## To do
Copy out the data exactly, leaving the pictures behind.

## Recorded data
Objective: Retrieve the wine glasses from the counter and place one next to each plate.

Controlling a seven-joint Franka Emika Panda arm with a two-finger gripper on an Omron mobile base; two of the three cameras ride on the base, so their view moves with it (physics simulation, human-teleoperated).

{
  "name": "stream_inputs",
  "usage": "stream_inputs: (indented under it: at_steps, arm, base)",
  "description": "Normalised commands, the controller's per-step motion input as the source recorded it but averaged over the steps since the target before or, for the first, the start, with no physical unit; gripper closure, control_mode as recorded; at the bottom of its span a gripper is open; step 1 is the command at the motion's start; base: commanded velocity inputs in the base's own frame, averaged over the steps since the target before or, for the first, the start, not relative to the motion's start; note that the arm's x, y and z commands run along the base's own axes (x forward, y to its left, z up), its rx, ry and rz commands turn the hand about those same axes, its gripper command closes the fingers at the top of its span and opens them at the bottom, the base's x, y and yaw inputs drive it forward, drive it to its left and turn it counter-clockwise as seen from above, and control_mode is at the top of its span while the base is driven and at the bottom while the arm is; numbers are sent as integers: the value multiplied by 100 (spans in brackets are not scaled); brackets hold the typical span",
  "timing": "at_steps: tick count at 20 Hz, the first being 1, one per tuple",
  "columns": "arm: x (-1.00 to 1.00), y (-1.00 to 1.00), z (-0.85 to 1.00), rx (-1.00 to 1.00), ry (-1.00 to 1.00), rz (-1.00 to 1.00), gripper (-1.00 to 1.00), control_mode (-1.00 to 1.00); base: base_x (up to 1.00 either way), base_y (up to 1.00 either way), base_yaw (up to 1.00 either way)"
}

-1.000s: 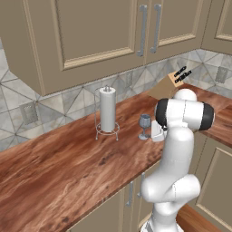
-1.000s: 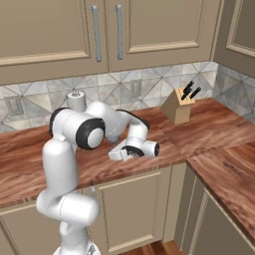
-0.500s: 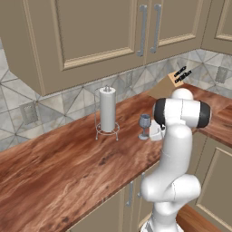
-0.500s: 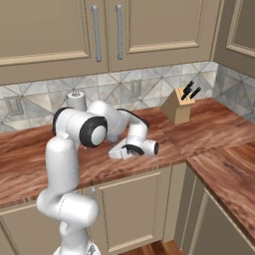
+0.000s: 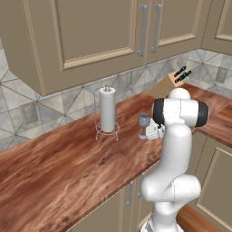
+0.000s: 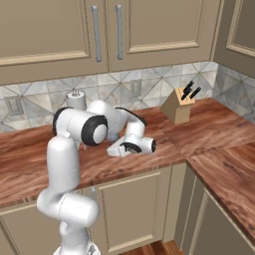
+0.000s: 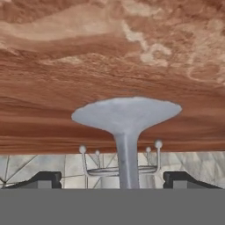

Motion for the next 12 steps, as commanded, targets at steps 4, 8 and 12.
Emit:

## Solution for this task
Objective: Retrieve the wine glasses from the counter and place one next to each plate.

Controlling a seven-joint Franka Emika Panda arm with a two-finger gripper on an Omron mobile base; two of the three cameras ride on the base, so their view moves with it (physics simulation, human-teleoperated).

{
  "name": "stream_inputs",
  "usage": "stream_inputs: (indented under it: at_steps, arm, base)",
  "description": "Normalised commands, the controller's per-step motion input as the source recorded it but averaged over the steps since the target before or, for the first, the start, with no physical unit; gripper closure, control_mode as recorded; at the bottom of its span a gripper is open; step 1 is the command at the motion's start; base: commanded velocity inputs in the base's own frame, averaged over the steps since the target before or, for the first, the start, not relative to the motion's start; note that the arm's x, y and z commands run along the base's own axes (x forward, y to its left, z up), its rx, ry and rz commands turn the hand about those same axes, its gripper command closes the fingers at the top of its span and opens them at the bottom, the base's x, y and yaw inputs drive it forward, drive it to its left and turn it counter-clockwise as seen from above, and control_mode is at the top of its span while the base is driven and at the bottom while the arm is; numbers are sent as integers: the value multiplied by 100 (spans in brackets are not scaled); brackets hold the typical span",
  "timing": "at_steps: tick count at 20 Hz, the first being 1, one per tuple",
  "columns": "arm: x (-1.00 to 1.00), y (-1.00 to 1.00), z (-0.85 to 1.00), rx (-1.00 to 1.00), ry (-1.00 to 1.00), rz (-1.00 to 1.00), gripper (-1.00 to 1.00), control_mode (-1.00 to 1.00); base: base_x (up to 1.00 either way), base_y (up to 1.00 either way), base_yaw (up to 1.00 either way)"
}

-1.000s: 
-1.000s: 
-0.500s: 
-0.500s: 
+0.000s: 
+0.000s: 
+0.000s: 

Motion for the next 12 steps, as commanded, targets at steps 4, 8 and 12.
Emit:

For this exercise, nothing more remains to be given.